Por Fernando Hidalgo Nistri.
Fotografía: Shutterstock.
Edición 458 – julio 2020.

En las dos primeras décadas del siglo XX, el Ecuador y muy especialmente la región centro y norte serrana sufrieron enormes transformaciones. En términos generales puedo decir que el arribo de la primera locomotora a Quito en 1908 supuso un antes y un después en nuestra historia. A raíz de este acontecimiento el país empezó a ser otro. Los cambios no solo tuvieron lugar en el campo de sus infraestructuras y desarrollo material, también la población vivió importantes transformaciones mentales. Si algo produjo esta época, fue un inmenso ejército de jóvenes inconformes y desadaptados al medio.

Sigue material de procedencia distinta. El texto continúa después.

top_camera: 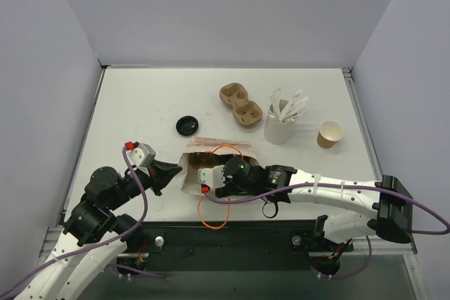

Las nuevas generaciones buscaron a toda costa el cambio y dar un carpetazo al pasado. En múltiples oportunidades mostraron un odio visceral a la mediocridad imperante, a los viejos políticos y, por descontado, a la religión. De hecho, se mostraron enormemente críticos con la historia del país. Este fue un fenómeno que afectó a no pocos hijos de las familias tradicionales y de abolengo, así como a los nuevos sectores emergentes. Pero no todo quedó ahí: también protestaron contra el profundo aburrimiento que se padecía en las ciudades. No había diversiones ni entretenimientos capaces de saciar las ganas de vivir de esta nueva generación. Algunos viajeros que llegaron al país dieron buena cuenta de lo sosas y aburridas que eran las ciudades serranas. Apenas si había vida social y los máximos entretenimientos eran los encierros taurinos o las peleas de gallos. Nada de clubes sociales, nada de restaurantes ni de locales de diversión y, por supuesto, una vida cultural limitada. Como bien lo señaló el popular Kanela Andrade en una de sus crónicas, Quito era la capital mundial del aburrimiento.